One of the queries in our application is used to edit event entries. Event entries have a start time and an end time, but when they are processed from the data files, they can be entered with just a start time (ie when the event started), but in cases of problems (crashes) these entries will not have matching entries with end time.
So in our editor, we are wanting to know the upper limit of when the event could have ended, which is the next start time.
ROWID TIME_START TIME_END OTHER_FIELDS
1 2008-1-1 null data
2 2008-1-2 2008-1-3 more data
So for row 1 we want 2008-1-2 as the suggested end time.
Originally we had a query that looked like this:
SELECT other_fields,
TIME_START,
TIME_END,
NVL((
SELECT MIN(TIME_START)
FROM some_view
WHERE MACHINE_ID = T1.MACHINE_ID
AND TIME_START > T1.TIME_START
), TIME_START + 1/24) "NEXT_TIME_START"
FROM some_view T1
WHERE MACHINE_ID = machine_id
AND NVL(TIME_END,
NVL((
SELECT MIN(TIME_START)
FROM some_view WHERE MACHINE_ID = T1.MACHINE_ID
AND TIME_START > T1.TIME_START),
TIME_START + 1/24)) > start_time_range
AND TIME_START < end_time_range ORDER BY TIME_START
So this is a little trickier than described above as it deals with the edge case of when there is no next entry. In that case the current start time plus 1 hour is used.

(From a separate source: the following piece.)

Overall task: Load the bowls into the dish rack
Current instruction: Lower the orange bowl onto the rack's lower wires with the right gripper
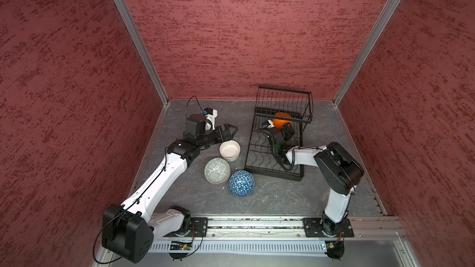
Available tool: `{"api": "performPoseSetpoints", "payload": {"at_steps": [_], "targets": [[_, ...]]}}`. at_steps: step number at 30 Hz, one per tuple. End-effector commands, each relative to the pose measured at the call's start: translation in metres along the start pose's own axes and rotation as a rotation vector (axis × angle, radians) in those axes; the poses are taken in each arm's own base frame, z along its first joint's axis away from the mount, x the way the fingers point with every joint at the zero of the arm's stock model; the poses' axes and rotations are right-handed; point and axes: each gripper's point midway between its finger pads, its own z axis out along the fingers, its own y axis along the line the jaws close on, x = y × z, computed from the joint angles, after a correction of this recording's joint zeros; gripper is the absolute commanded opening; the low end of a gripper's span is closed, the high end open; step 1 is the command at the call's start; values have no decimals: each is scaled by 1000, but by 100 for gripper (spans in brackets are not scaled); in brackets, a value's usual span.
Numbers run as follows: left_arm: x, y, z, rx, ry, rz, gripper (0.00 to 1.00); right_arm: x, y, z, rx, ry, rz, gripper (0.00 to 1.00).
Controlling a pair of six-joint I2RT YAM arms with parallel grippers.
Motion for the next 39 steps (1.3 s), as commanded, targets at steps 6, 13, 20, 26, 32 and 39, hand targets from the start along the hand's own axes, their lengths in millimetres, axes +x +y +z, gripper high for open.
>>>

This performs fine with small data sets, but when we had over a million rows in that view, the selection of one days data (~2700 rows) took 551 seconds (>9 minutes), and this was one of many large views, so the overall effect was a >30 minute wait.
I rewrote the query with the use of LEAD, and the performance went to 4 seconds (with data retrieval) or 0.6 seconds for a count(*) operation. Here’s that query now using LEAD.
SELECT *
FROM(SELECT other_fields,
TIME_START,
TIME_END,
NVL( LEAD(TIME_START) OVER (PARTITION BY machine_id ORDER BY time_start),
TIME_START + 1/24) AS "NEXT_TIME_START",
FROM some_view T1
WHERE MACHINE_ID = machine_id )
WHERE NEXT_TIME_START > start_time_range
AND TIME_START < end_time_range
ORDER BY TIME_START
Now that I review the code I notice I also rearranged the code to not repeat the next_time_start
calculation, so I am now not sure all the performance improvements can be attributed to LEAD, but I’ll take that ~138 times improvement either way.